## What you are asked to do
The answer must consist of every line below containing "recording".

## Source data
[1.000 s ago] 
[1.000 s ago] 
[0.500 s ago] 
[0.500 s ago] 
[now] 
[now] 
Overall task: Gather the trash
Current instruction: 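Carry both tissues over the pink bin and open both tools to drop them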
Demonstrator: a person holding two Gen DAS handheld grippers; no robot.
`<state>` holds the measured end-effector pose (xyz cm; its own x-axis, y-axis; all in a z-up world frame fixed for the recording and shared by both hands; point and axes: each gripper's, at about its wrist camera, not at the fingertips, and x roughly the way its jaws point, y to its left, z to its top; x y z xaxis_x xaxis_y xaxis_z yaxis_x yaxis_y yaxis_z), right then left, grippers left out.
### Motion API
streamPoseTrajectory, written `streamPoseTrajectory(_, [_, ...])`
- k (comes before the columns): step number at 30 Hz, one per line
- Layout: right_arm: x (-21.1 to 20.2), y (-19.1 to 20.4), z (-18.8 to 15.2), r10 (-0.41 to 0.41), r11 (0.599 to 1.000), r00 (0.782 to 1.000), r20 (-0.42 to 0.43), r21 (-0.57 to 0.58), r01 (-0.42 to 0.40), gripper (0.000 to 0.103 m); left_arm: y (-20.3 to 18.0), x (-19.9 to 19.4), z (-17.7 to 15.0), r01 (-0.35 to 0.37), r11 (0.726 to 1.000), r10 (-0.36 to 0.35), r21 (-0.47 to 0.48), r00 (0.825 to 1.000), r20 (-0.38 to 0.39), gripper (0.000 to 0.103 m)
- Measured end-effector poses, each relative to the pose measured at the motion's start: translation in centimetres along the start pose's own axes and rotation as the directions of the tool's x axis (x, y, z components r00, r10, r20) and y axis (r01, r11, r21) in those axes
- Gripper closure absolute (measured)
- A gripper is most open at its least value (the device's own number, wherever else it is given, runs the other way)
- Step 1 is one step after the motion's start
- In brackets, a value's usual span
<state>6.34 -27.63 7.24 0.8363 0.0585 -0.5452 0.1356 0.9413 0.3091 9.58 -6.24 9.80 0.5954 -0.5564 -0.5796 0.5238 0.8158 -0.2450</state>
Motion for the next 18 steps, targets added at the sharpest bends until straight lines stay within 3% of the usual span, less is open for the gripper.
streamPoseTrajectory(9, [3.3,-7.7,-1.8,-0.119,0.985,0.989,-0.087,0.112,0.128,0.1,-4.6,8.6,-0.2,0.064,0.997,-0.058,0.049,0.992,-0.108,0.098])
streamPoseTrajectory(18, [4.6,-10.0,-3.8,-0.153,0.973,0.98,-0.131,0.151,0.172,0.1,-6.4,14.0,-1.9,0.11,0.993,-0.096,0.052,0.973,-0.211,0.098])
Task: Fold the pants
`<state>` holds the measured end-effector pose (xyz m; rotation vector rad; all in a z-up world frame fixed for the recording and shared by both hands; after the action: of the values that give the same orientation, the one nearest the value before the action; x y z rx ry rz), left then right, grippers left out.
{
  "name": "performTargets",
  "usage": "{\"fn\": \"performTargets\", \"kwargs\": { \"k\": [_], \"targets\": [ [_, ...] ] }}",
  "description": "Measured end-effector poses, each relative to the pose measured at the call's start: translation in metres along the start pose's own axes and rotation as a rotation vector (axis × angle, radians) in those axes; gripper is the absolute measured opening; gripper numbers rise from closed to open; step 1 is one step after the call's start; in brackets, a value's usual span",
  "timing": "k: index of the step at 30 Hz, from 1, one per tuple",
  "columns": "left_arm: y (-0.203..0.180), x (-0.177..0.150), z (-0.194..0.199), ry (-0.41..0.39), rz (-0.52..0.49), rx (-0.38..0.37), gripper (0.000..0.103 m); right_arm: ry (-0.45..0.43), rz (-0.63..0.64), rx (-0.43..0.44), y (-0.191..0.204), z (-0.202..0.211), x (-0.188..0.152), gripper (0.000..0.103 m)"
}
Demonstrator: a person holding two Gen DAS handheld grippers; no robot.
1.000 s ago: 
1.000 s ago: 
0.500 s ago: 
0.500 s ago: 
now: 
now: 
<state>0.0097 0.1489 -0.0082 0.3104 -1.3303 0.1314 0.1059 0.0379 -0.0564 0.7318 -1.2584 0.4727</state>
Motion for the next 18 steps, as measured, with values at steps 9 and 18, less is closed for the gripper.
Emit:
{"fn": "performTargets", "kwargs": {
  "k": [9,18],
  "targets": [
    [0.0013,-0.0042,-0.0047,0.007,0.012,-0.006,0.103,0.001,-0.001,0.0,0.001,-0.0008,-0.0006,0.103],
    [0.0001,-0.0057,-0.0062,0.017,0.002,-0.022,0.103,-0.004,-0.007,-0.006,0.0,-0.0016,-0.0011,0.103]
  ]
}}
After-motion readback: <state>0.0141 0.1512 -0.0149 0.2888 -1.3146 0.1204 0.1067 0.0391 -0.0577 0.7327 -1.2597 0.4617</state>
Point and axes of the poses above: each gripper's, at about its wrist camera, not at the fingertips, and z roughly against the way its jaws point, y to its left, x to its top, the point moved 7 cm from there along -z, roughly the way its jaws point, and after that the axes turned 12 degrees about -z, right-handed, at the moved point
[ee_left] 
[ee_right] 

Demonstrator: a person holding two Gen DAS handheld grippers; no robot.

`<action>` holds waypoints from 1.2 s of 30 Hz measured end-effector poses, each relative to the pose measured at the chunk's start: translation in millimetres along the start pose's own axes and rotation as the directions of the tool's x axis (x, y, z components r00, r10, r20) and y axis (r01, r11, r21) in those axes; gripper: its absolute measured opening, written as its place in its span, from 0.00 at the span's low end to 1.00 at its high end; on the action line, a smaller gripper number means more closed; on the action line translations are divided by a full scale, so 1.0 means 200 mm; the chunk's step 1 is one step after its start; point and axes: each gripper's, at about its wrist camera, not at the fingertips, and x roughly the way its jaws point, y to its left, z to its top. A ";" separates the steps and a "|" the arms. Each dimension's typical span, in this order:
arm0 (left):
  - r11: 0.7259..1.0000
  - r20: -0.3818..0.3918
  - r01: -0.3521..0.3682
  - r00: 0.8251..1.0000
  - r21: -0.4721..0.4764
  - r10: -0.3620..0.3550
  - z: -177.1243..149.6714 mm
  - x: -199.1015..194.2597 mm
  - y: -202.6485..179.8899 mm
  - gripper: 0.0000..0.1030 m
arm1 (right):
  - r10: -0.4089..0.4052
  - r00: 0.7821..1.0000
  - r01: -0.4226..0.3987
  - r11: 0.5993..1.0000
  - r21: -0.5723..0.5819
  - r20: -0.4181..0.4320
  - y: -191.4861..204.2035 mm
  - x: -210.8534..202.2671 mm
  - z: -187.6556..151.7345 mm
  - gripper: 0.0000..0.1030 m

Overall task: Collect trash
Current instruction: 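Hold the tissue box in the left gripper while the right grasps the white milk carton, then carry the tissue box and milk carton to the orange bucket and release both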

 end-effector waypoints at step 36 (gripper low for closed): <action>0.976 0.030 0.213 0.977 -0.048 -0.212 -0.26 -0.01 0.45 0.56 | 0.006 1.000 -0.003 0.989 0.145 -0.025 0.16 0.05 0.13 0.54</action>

## Response
`<state>` holds the measured end-effector pose (xyz cm; its own x-axis, y-axis; all in a z-up world frame fixed for the recording and shared by both hands; point and axes: each gripper's, at about its wrist camera, not at the fingertips, and x roughly the way its jaws point, y to its left, z to its top; x y z xaxis_x xaxis_y xaxis_z yaxis_x yaxis_y yaxis_z), right then left, grippers left out.
`<state>` holds the measured end-effector pose (xyz m; rotation vector rad; all in a z-up world frame fixed for the recording and shared by both hands; after the action: of the values that give the same orientation, the one nearest the value before the action; x y z rx ry rz), left then right, grippers left out.

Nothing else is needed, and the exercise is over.